> COLLECTED MATERIAL:
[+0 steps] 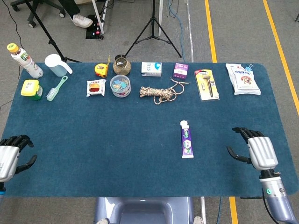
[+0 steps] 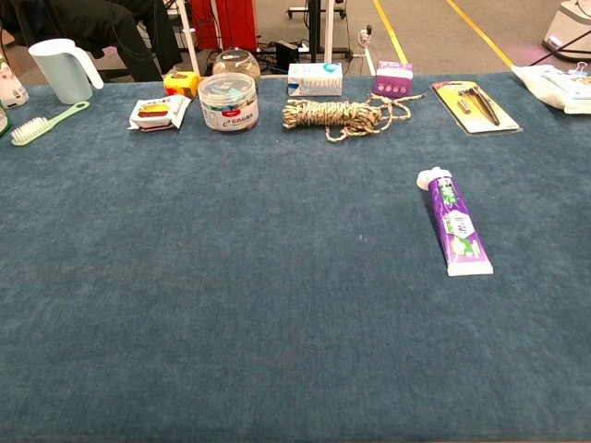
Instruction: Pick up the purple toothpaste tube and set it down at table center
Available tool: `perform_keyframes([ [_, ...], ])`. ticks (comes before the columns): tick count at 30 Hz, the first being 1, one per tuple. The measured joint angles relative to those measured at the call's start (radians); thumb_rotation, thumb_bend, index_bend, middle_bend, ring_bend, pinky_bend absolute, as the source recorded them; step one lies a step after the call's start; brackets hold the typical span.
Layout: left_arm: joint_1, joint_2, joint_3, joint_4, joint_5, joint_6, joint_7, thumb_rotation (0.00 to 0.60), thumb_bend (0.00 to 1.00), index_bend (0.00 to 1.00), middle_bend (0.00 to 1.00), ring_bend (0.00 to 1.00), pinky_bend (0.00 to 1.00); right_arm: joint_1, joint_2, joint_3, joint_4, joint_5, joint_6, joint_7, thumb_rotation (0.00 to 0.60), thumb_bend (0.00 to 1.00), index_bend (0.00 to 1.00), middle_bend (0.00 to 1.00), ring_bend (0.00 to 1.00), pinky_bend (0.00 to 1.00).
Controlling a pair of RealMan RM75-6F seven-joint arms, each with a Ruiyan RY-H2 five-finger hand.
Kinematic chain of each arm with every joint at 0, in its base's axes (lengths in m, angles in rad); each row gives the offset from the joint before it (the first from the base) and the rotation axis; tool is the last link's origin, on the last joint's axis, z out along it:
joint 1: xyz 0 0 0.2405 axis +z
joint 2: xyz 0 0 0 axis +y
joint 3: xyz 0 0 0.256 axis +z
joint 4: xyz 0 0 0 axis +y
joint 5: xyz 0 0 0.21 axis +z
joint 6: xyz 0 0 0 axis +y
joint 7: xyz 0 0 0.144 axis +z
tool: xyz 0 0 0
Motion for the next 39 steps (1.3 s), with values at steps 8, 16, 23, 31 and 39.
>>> perform_keyframes([
  [8, -0.026, -0.001, -0.018, -0.002, -0.022, -0.026, 0.029, 0.535, 0.27, 0.45, 0.35, 0.32, 0.39, 0.111, -0.07, 0.065, 0.002, 0.079, -0.096, -0.097, 0.235, 0.26, 0.04, 0.21, 0.3, 0.37],
  [16, -0.04, 0.012, -0.039, 0.0, -0.047, -0.029, 0.031, 0.536, 0.27, 0.45, 0.35, 0.32, 0.39, 0.204, -0.137, 0.102, 0.02, 0.163, -0.194, -0.208, 0.334, 0.26, 0.0, 0.11, 0.21, 0.37],
  [23, -0.048, 0.024, -0.051, -0.006, -0.072, -0.033, 0.039, 0.538, 0.27, 0.45, 0.35, 0.32, 0.39, 0.279, -0.151, 0.092, 0.056, 0.193, -0.296, -0.3, 0.479, 0.26, 0.0, 0.11, 0.21, 0.39],
  [31, -0.061, 0.038, -0.059, -0.023, -0.09, -0.045, 0.051, 0.537, 0.27, 0.45, 0.35, 0.32, 0.39, 0.351, -0.178, 0.07, 0.111, 0.169, -0.343, -0.348, 0.505, 0.26, 0.0, 0.11, 0.21, 0.39],
  [39, -0.068, 0.043, -0.057, -0.03, -0.104, -0.058, 0.057, 0.539, 0.27, 0.45, 0.35, 0.32, 0.39, 0.413, -0.231, 0.07, 0.141, 0.185, -0.39, -0.374, 0.499, 0.26, 0.0, 0.1, 0.21, 0.39],
])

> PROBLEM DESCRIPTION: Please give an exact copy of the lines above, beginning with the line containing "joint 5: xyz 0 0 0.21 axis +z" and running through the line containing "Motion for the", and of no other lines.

> ANSWER TO THIS EXERCISE:
joint 5: xyz 0 0 0.21 axis +z
joint 6: xyz 0 0 0 axis +y
joint 7: xyz 0 0 0.144 axis +z
tool: xyz 0 0 0
Motion for the next 39 steps (1.3 s), with values at steps 8, 16, 23, 31 and 39.

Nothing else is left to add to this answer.